I was watching
a medical show recently and something incredible happened. The episode was
based around a young Roma man who got sick and needed to go to hospital. The medical
staff needed to work out what was wrong with him. But there was a subplot that
one of the doctors working on his medical case was concerned for this teenager
because he was living in a community that did not allow this young man to
leave, at least not easily. He was concerned about his lack of education and
his lack of opportunities in life.
There was
this scene towards the end of the episode where the doctor offers this young
man an internship in the hospital (not as a medical professional) as a way of helping him get some experience
and work that is outside the family. The doctor tells this young man how he can
have both the family and the job if he wants. The young man responds that things
do not work that way with his people. But then something incredible happens.
The doctor is coming from a place of superiority in this whole episode, he is a black
man who came from disadvantage and had achieved a phenomenal level of success in
the world. But the young man says how he chooses his family. He tells the
doctor, I look at you all and I see your success, your skills, all that you
have in life, and then I see that none of you have rings on your fingers, I see
that none of you are married. And then he drives it home by saying, “And you
are all lonely.”
The doctor
is taken aback by this, because the young man is right, he is lonely. The show
finishes by showing the doctor eating dinner at home alone and the young man
leaving with his large extended family.
The point of
the episode was not that if you choose a medical career you will be lonely.

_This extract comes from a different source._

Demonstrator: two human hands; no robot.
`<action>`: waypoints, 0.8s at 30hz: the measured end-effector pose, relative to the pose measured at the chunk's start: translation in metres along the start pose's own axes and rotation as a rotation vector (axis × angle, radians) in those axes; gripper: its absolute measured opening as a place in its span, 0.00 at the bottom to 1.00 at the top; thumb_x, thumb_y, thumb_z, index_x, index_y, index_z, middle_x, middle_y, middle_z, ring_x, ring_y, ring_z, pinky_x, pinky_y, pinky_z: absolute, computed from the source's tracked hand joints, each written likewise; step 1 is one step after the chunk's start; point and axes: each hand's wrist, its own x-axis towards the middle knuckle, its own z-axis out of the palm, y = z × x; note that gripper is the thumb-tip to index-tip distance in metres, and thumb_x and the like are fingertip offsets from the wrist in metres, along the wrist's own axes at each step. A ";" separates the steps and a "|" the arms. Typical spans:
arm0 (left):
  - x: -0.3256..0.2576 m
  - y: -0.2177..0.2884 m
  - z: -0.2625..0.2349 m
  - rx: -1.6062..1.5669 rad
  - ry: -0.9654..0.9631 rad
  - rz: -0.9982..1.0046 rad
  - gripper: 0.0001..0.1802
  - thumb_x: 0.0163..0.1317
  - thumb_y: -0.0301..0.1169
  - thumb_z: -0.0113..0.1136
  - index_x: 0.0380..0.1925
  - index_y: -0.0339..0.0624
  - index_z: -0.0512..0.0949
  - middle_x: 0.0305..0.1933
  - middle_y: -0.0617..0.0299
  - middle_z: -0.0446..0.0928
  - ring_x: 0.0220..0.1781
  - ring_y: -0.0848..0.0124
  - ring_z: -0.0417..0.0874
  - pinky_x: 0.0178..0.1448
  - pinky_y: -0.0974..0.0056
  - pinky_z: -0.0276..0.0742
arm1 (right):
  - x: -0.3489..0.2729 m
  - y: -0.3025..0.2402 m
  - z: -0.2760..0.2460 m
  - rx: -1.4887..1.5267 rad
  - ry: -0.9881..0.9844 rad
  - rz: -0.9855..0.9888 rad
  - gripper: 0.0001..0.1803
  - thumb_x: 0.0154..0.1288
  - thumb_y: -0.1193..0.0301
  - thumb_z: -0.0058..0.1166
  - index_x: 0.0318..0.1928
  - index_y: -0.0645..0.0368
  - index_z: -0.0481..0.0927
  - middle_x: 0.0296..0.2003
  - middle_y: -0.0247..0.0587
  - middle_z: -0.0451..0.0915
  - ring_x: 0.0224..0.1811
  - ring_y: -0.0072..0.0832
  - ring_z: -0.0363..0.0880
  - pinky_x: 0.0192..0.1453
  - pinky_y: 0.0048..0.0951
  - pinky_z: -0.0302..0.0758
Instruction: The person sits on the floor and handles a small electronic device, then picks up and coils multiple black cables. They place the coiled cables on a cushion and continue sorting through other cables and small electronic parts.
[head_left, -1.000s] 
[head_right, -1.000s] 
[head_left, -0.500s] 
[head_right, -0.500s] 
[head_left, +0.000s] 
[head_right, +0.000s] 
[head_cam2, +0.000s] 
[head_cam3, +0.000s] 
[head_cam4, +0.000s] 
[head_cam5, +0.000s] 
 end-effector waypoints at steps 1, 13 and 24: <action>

Many doctors have healthy and good families. The point of the episode is that
if you choose what the world offers as success you risk losing what is far more
important, the family that you love and that loves you. The young man wants to
keep this above all else. And why should he not? How many people have gone
beyond getting good jobs and have been driven by ambition, greed, or other desires
to abandon family and friends long the way? This happens especially for women
who pursue high end careers, because the world is much crueller to women in
this regard than it is to men.
I was struck
by the message of this episode. I don’t watch this show often, I find the main
character to be an insufferable gamma narcissist, but I was shocked by how
cleverly this episode of this show drove home such an important truth through this support character.
How much
better would our world be if we all accepted a little less shiny things and
success and prioritized our families and loved ones much more?